Jasanoff explained how the global problems of our time have made it necessary to “revisit the fundamental questions of what we know and how we know it every bit as earnestly as during the great periods of religious reform in the past, only this time from a free-thinking, secular perspective.” The Laureate asserted how questioning the foundations of collective knowledge requires us to ask “not only how do I know, but how do we as social formations know, from family to ethnic group to nation states and the entire globe?”

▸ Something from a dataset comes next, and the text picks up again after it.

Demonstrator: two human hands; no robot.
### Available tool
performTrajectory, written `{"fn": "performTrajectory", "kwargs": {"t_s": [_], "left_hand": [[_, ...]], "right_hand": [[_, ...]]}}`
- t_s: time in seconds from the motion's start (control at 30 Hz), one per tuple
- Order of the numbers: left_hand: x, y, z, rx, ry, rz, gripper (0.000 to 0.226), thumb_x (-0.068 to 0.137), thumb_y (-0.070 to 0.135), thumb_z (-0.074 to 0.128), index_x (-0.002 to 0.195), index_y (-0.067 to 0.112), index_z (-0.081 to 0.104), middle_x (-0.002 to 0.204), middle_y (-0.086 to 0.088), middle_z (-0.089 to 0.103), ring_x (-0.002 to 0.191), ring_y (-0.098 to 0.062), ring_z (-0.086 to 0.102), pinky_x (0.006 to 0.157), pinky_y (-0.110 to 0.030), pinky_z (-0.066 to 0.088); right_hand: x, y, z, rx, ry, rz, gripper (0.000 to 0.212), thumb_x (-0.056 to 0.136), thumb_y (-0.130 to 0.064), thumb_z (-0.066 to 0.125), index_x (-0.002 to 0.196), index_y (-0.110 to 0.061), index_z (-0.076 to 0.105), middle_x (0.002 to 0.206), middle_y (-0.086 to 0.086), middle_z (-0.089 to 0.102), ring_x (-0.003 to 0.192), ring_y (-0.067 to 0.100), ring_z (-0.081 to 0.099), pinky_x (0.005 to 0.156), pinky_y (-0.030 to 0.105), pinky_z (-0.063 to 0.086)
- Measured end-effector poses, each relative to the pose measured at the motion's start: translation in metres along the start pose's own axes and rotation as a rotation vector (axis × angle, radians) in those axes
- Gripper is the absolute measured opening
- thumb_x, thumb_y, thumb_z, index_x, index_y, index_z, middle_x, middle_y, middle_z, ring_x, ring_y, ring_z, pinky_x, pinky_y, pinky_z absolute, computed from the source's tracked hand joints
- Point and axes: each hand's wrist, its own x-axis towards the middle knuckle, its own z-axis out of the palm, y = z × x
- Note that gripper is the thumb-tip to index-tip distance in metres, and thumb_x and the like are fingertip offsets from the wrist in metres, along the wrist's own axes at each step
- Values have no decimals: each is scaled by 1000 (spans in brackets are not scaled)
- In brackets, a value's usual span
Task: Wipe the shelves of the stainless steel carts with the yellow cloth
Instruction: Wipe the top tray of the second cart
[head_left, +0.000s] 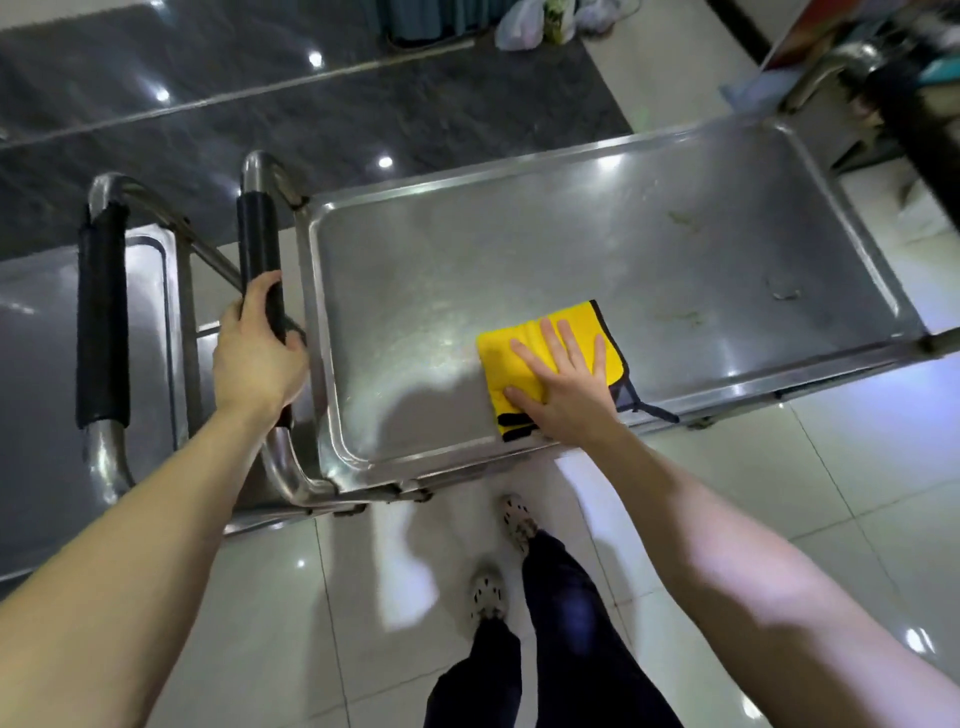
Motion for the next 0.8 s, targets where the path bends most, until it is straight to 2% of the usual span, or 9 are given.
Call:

The Nils Klim Prize conferred upon Elisa Uusimäki

Also today, the Nils Klim Prize was conferred upon Finnish theologian Elisa Uusimäki, by Norwegian Minister of Research and Higher Education Ola Borten Moe. This prize is worth NOK 500,000 (approx. EUR 49,500) and is awarded annually to a young scholar who has excelled in one of the research areas covered by the Holberg Prize. The recipient must be from, or working in, a Nordic country and under the age of 35 at the time of the nomination deadline.

Elisa Uusimäki is Associate Professor of Biblical Studies at Aarhus University in Denmark. She is also AIAS Associate Fellow at the Aarhus Institute of Advanced Studies. Uusimäki is awarded the Nils Klim Prize for her outstanding research into the literary and cultural history of Judaism in antiquity.

Uusimäki’s research spans widely, addressing issues such as early Jewish Thought, lived ancient religion, gender and intersectionality.  Recently, she has turned her attention to women’s journeys, the impact of plagues, and travel-related anxieties.

“It is an unimaginable honour and a source of joy to join the ranks of Nils Klim Laureates today,” said the deeply grateful recipient in her acceptance speech. She added that sees the existence of the Prize as “a powerful recognition to all of us investigating the diversity and richness of human culture, whether in the past or in the present.”

Uusimäki also explained how she had chosen to study religion and theology “to figure out some aspects of what it is to be human.” “Aside from languages,” the Laureate said, “I learned about worlds that are both lost to us and still vital in that cultures and traditions building on them continue to be generative around the globe.”